As described above, according to the present invention, the fast idling opening degree of the throttle valve can be adjusted even after the warm-up operation is completed by simply providing an auxiliary lever on the cam. Therefore, since the fast idling opening degree can be accurately set to a predetermined opening degree, stable warm-up operation can be ensured.

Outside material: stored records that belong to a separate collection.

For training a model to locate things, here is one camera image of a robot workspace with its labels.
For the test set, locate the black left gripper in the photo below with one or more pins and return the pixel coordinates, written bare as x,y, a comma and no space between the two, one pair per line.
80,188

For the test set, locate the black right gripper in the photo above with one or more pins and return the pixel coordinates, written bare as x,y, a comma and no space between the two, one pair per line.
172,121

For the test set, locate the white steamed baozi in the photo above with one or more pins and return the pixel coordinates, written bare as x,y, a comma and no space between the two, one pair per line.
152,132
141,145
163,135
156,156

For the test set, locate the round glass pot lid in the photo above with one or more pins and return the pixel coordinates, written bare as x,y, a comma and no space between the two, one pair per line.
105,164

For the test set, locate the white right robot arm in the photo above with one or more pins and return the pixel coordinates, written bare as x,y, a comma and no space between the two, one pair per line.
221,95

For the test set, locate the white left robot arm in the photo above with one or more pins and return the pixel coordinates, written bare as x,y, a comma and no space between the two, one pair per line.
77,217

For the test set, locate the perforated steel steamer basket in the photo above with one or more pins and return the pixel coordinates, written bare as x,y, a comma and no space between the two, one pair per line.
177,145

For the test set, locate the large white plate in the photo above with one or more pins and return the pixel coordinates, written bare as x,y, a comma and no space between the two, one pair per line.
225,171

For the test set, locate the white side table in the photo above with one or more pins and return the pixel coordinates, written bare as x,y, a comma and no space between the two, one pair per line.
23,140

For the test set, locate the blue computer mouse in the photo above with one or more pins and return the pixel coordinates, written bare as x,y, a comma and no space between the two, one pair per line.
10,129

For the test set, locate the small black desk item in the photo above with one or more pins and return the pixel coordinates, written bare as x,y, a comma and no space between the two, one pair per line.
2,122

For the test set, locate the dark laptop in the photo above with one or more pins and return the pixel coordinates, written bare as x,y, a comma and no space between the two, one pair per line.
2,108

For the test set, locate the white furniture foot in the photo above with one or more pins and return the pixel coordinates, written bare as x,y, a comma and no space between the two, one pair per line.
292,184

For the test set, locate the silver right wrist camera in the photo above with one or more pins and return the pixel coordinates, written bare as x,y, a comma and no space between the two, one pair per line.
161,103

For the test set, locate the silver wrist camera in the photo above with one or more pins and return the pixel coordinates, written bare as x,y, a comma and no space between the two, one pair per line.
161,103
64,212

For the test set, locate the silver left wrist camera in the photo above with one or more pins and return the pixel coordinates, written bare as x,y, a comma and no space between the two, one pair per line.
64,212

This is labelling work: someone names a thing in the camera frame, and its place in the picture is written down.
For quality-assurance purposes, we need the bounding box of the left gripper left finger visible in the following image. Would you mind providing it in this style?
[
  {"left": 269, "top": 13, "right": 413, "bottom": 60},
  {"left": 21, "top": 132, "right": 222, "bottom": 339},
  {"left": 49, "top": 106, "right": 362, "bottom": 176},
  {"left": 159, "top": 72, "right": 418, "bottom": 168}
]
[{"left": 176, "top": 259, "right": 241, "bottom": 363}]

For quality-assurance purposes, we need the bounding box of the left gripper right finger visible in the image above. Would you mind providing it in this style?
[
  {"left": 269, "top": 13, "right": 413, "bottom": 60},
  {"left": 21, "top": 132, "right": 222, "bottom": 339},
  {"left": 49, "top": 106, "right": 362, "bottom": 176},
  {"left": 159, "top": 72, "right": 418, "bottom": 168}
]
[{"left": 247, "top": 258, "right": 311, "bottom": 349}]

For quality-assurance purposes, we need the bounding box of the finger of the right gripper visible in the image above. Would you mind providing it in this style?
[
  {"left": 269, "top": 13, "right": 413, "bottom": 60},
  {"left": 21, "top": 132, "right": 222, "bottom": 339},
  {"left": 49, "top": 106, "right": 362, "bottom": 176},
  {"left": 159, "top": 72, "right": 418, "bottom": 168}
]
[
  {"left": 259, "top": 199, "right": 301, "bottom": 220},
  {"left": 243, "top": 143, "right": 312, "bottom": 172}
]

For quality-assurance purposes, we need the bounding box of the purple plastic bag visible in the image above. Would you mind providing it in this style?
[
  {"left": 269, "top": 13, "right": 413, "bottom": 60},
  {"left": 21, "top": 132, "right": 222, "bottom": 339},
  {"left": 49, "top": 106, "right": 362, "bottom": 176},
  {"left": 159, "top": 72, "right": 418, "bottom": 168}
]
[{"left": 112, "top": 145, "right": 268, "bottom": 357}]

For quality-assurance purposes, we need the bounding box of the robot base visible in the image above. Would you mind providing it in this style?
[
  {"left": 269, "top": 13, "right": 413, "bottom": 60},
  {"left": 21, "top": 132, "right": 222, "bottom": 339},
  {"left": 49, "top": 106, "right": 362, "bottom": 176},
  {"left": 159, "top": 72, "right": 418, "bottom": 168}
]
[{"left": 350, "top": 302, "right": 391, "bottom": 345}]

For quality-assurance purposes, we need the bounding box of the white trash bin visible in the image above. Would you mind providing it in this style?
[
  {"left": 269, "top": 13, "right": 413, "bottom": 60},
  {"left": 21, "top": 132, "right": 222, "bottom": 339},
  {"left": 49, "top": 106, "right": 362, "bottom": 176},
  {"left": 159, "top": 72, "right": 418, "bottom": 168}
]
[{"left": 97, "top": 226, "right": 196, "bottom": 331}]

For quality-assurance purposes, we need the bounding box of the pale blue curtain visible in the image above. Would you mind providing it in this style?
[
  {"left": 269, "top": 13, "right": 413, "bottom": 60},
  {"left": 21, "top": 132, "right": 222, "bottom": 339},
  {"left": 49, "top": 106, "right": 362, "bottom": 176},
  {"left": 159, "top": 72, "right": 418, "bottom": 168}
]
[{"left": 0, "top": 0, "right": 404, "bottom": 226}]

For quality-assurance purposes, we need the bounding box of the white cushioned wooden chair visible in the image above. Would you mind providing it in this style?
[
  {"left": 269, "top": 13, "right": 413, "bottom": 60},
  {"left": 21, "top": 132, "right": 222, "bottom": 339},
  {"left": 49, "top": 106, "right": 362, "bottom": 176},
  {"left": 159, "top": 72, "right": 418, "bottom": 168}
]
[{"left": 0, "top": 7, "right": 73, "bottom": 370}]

[Brief explanation of drawings]

Figure 1 is a side sectional view of the variable bench lily type carburetor, Figure 2 is a partially sectional side view of the throttle valve opening control device, Figure 3 is a plan view taken along the arrow in Figure 2, and Figure 4. is a side view taken along the arrow in Figure 2, Figure 5 is a side view of a portion of Figure 2 showing when the cam and lever are disengaged, and Figure 6 is a side view of the auxiliary lever and throttle lever. FIG. 3 is a side view of a portion of FIG. 2 showing the portions engaged. 6...Throttle valve, 29...Wax valve, 3
0...Pushyrod, 42...Cam, 52...
Lever, 60...Auxiliary lever.

Claims (1)

[Claims] 1 a lever attached to the valve shaft of the throttle valve so as to rotate together with the throttle valve; a cam that can engage with the tip of the lever to hold the throttle valve at a predetermined fast idle opening; A cam drive device is provided that rotates the cam around a rotation axis in response to engine temperature, and the throttle valve is gradually closed by rotating the cam as the engine temperature rises. In a carburetor, an auxiliary lever that engages with the tip of the lever to maintain the throttle valve at a predetermined fast idle opening is rotatably attached to the rotation shaft. Device.